La guerre contre les menus fretins au Bénin
Dans la plupart des pays, la réglementation contre le trafic et la consommation des drogues et autres stupéfiants est établie en conformité avec l’esprit répressif de la convention des Nations-Unies sur le trafic de drogue de 1961. Au Bénin, la consommation de drogue demeure clandestine et concerne les jeunes de 15 à 48 ans selon une étude du Conseil Economique et Social du Bénin. Selon cette étude, il existe plusieurs types de consommateurs et de trafiquants de drogue. Le plus souvent le sommet des réseaux de trafic de drogue est difficilement identifiable quand bien même les mesures répressives ont été prévues aussi bien pour les trafiquants que pour les consommateurs. En 1997, la loi N° 97-025 du 18 juillet 1997 sur le contrôle des drogues et des précurseurs dispose : «Seront punis d’un emprisonnement de 10 à vingt ans et d’une amende de cinquante mille à cinq millions de Francs ou l’une de ces peines seulement, ceux qui auront contrevenu aux dispositions législatives et réglementaires concernant la culture la promotion, la fabrication, l’extraction, la préparation ou la transformation de drogues à haut-risque ». Cependant, la plupart du temps la police béninoise et l’Office Central de Répression du Trafic Illicite de Drogue (OCERTID) semblent s’attaquer seulement aux dealers et autres petits consommateurs de drogues et stupéfiants. Les efforts n’atteignent pas le plus souvent les gros bonnets et autres cartels de la drogue. Pendant les grandes célébrations, certains commissariats de police de Cotonou et d’Abomey-Calavi et autres régions du pays se contentent d’arrêter les consommateurs de drogues dans les milieux insalubres des quartiers Agontinkon, Zongo, Mènontin Zogbo. L’objectif ces dernières années est beaucoup plus d’assainir ces milieux à la veille des grandes célébrations telles que le nouvel an et la fête de l’indépendance. Pendant ce temps, la police nationale éprouve beaucoup de difficultés à neutraliser les malfrats qui sèment la terreur au sein des populations béninoises.

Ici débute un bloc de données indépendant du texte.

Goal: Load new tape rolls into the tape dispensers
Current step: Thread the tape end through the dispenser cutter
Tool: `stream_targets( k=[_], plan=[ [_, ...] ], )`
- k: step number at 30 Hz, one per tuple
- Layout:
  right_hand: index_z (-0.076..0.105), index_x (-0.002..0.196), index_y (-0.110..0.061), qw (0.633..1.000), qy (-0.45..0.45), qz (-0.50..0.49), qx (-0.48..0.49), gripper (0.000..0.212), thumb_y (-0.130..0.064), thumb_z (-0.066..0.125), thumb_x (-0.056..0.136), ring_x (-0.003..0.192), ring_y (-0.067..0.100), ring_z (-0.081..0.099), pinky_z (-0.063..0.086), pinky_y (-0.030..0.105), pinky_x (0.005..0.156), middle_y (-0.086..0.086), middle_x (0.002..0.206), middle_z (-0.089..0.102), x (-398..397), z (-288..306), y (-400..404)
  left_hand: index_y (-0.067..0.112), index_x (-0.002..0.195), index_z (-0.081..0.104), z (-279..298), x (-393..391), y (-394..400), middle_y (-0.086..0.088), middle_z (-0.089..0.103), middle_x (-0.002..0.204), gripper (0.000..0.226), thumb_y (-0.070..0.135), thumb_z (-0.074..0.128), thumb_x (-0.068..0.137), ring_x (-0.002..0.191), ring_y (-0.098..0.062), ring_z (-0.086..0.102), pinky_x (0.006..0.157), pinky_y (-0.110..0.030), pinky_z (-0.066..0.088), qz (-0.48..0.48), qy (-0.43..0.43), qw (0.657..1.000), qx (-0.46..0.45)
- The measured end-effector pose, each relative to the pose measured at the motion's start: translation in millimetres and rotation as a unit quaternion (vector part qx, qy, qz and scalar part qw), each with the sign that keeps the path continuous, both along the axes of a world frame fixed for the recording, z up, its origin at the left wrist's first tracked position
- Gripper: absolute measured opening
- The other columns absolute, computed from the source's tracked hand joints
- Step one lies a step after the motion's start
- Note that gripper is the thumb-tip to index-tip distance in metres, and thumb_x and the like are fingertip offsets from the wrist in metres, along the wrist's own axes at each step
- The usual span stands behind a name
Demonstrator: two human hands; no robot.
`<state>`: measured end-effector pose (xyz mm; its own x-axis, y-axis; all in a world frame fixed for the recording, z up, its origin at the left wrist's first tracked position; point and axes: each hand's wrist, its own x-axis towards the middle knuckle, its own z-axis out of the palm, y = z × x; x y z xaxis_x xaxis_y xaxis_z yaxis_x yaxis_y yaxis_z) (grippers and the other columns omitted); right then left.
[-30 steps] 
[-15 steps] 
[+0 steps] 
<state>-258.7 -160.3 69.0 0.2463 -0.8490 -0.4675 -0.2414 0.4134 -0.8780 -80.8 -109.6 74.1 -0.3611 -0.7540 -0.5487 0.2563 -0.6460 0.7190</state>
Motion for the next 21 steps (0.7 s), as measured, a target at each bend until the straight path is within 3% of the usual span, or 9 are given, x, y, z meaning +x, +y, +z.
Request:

Des emprisonnements à l’antipode des principes des droits de l’homme.
Les personnes arrêtées sont le plus souvent brutalisées par les agents de police commis à cette tâche. Une chose qui viole l’article 18 de la constitution du Bénin. Selon cet article de la loi fondamentale, « nul ne sera soumis à la torture ni à des traitements cruels inhumains et dégradants ». Une fois dans les commissariats, les consommateurs de drogues arrêtés sont gardés à vue au-delà des 48 heures prévues par la constitution béninoise. D’autres atteintes sont portées à la dignité des populations autochtones vivant dans ces ghettos. Elles sont filmées parfois par les caméras de chaînes de télévision du pays au grand dam du principe de présomption d’innocence reconnue par l’article 17 de la même constitution. Pour ce qui concerne les procès, les personnes sont détenues parfois sans un procès équitable à cause de la pénalisation de la consommation de drogue. Les peines sont données selon l’orientation donnée par la convention des Nations Unies de 1961. Ainsi de nombreux Béninois, coupables ou non sont incarcérés pendant des mois, voire des années. Une fois en prison, les consommateurs de drogues mélangés aux criminels commencent à développer des vices, (vol, viol, arnaque et autres crimes.) Certains incarcérés pour consommation de drogue deviennent des vendeurs de drogues et sortent encore plus dangereux que jamais. La prison les a formés.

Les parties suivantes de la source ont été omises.